Microstructure and properties of single crystal copper prepared by hot type horizontal continuous casting process

Abstract

Single crystal copper exhibits superior conductivity compared to polycrystalline copper due to its lack of internal grain boundaries, finding extensive application in the field of electronic information transmission. The hot horizontal continuous casting method, employed for the fabrication of single crystal copper rods, directly influences their production and quality. This study simulated the effects of process parameters on the temperature and solidification fields during hot horizontal continuous casting, utilizing the directional solidification method. Comparative analyses of microstructural and mechanical properties between fabricated single and polycrystalline copper rods were conducted to provide a scientific basis and technical support for the optimization and application of copper rod materials in specific fields.

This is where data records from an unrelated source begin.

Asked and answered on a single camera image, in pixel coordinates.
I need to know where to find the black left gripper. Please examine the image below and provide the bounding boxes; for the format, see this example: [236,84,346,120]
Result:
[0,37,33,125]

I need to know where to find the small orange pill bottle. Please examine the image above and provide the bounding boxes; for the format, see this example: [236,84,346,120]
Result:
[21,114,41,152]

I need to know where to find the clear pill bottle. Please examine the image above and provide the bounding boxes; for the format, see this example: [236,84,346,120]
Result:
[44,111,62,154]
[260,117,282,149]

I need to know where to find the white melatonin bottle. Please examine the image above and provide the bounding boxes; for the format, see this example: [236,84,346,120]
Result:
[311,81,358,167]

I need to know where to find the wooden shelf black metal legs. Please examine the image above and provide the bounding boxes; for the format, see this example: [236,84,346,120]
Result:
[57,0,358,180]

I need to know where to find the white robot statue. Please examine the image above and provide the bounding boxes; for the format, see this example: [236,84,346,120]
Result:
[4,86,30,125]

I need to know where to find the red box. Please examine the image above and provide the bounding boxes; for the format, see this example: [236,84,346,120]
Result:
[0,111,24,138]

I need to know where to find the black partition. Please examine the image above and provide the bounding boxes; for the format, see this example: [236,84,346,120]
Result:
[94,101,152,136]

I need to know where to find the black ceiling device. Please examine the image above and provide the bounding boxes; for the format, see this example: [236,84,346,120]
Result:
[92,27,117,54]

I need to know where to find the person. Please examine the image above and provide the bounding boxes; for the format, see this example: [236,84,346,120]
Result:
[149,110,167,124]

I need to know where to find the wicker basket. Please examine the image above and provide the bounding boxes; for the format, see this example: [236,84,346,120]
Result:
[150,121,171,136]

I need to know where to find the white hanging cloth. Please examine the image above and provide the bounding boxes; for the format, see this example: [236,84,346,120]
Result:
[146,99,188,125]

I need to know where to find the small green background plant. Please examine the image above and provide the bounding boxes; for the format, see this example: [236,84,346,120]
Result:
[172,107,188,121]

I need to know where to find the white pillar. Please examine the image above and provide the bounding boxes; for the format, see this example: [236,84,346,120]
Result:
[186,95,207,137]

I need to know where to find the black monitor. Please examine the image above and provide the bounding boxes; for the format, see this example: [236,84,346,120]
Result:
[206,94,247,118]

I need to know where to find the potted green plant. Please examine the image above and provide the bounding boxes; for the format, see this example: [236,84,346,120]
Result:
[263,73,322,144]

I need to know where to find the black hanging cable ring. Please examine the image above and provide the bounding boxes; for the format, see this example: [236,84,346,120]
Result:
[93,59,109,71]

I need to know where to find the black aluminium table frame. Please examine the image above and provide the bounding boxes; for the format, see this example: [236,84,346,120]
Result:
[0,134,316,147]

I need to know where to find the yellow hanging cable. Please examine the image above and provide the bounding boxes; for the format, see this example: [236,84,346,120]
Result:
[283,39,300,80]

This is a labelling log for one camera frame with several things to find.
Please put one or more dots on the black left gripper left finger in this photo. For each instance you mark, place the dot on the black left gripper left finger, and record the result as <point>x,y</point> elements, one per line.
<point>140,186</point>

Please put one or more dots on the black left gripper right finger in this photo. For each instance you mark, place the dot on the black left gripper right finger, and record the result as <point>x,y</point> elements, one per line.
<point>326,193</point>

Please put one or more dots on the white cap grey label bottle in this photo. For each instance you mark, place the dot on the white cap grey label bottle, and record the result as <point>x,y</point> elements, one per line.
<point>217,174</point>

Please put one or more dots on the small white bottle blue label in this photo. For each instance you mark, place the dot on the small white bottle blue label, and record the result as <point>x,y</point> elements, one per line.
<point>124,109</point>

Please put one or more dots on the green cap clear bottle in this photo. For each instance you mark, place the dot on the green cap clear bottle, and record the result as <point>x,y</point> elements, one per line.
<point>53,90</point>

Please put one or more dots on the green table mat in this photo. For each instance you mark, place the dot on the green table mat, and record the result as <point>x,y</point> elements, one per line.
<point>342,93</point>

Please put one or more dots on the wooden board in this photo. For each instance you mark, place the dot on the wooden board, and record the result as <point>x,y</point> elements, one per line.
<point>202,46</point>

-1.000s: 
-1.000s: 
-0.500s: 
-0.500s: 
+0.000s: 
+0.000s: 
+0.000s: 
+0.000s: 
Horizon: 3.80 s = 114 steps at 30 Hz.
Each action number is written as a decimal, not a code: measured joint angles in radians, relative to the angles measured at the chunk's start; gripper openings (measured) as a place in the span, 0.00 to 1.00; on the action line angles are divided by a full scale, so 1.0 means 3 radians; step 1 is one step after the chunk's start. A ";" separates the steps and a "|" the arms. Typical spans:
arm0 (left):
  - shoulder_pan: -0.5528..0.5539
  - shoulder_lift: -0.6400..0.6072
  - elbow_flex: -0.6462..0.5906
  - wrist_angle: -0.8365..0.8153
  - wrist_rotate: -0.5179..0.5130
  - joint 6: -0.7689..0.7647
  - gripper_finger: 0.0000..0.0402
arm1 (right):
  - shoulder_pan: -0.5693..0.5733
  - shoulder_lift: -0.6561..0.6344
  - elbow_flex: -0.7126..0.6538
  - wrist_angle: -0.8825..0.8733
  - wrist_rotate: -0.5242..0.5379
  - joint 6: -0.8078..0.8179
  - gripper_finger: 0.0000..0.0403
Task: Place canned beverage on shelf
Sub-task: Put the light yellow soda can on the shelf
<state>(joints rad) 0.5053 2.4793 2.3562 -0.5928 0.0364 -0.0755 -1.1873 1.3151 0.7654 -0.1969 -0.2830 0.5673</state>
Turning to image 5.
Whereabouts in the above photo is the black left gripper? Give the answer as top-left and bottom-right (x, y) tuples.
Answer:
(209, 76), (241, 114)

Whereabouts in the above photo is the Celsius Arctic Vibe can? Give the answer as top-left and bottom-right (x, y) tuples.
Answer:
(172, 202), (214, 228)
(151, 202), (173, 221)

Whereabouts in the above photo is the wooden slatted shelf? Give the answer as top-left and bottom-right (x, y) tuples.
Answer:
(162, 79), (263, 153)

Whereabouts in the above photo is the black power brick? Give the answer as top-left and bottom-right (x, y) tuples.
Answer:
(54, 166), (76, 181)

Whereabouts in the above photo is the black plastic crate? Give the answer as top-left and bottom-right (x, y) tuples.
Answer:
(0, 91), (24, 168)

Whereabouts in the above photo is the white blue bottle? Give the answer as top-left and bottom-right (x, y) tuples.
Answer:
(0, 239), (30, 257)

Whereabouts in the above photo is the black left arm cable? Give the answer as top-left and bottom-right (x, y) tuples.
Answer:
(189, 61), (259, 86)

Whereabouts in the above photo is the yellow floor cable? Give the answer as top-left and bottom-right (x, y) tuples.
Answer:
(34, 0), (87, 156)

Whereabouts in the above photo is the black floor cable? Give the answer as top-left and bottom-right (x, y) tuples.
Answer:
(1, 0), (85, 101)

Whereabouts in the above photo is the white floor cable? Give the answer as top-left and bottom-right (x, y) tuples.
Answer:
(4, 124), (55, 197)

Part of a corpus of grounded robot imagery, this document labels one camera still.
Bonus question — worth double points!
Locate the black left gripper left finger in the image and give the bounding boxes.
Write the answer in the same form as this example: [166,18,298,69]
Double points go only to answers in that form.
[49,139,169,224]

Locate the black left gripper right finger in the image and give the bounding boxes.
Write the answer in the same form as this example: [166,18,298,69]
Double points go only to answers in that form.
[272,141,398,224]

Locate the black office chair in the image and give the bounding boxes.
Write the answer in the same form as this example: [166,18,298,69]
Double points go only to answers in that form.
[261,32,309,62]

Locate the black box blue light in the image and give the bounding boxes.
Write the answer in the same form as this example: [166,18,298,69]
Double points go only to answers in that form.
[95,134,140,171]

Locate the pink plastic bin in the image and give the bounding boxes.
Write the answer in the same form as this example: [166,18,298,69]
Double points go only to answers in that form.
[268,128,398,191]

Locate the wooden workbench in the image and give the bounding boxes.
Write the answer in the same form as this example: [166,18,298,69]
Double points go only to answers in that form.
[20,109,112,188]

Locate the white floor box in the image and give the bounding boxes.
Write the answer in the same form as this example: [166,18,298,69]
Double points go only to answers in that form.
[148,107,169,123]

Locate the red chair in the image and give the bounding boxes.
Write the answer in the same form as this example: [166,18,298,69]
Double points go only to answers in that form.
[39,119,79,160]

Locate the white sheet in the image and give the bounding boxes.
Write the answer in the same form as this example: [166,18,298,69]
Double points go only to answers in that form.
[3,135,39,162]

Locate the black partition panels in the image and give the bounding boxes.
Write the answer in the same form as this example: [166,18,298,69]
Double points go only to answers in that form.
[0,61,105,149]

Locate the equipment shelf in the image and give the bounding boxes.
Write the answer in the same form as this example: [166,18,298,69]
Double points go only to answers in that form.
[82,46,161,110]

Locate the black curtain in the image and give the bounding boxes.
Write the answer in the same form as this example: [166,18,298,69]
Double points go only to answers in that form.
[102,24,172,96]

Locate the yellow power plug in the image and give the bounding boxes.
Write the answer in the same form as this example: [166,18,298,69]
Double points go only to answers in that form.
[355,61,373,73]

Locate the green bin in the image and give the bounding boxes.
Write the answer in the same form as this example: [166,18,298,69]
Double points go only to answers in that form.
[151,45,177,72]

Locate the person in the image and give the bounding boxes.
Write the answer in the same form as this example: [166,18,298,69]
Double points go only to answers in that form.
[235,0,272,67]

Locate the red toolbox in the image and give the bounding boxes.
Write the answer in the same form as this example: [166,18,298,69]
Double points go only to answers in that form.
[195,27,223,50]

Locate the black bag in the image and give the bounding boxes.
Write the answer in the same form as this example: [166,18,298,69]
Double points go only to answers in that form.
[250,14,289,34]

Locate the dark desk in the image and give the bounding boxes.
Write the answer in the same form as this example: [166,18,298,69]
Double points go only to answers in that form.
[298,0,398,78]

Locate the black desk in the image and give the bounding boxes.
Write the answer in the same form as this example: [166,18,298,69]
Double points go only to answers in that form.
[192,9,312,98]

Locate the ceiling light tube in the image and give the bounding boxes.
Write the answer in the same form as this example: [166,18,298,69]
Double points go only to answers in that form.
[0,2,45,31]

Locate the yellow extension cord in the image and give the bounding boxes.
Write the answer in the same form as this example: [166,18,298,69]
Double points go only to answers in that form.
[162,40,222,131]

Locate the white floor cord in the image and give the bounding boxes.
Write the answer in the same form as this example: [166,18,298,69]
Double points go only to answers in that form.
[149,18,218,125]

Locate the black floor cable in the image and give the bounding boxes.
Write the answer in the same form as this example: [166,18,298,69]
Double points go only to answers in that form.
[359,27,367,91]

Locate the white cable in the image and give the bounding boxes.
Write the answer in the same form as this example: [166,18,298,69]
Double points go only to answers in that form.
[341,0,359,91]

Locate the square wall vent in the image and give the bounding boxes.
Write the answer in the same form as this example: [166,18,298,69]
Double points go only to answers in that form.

Findings indicate that the melt temperature minimally affects the position of the solid-liquid interface in hot continuous casting. An increase in mold temperature causes a slight outward shift in this interface, while an increase in casting speed significantly displaces it outward, raising the risks of breakage and leakage. The interior of single crystal copper rods primarily contains a sparse distribution of discrete dislocations, forming a preferred orientation pattern dominated by < 100> texture, with a fracture mode of microporous growth. In contrast, polycrystalline copper rods contain numerous dislocation cells, forming <111>+<110> discrete textures, which are more varied than those in single crystal rods, leading to a ductile dimple-microporous aggregation fracture mode. The conductivity and elongation of single crystal copper rods are markedly higher than those of polycrystalline rods, thus affirming their exceptional electrical conductivity and plastic processing capabilities.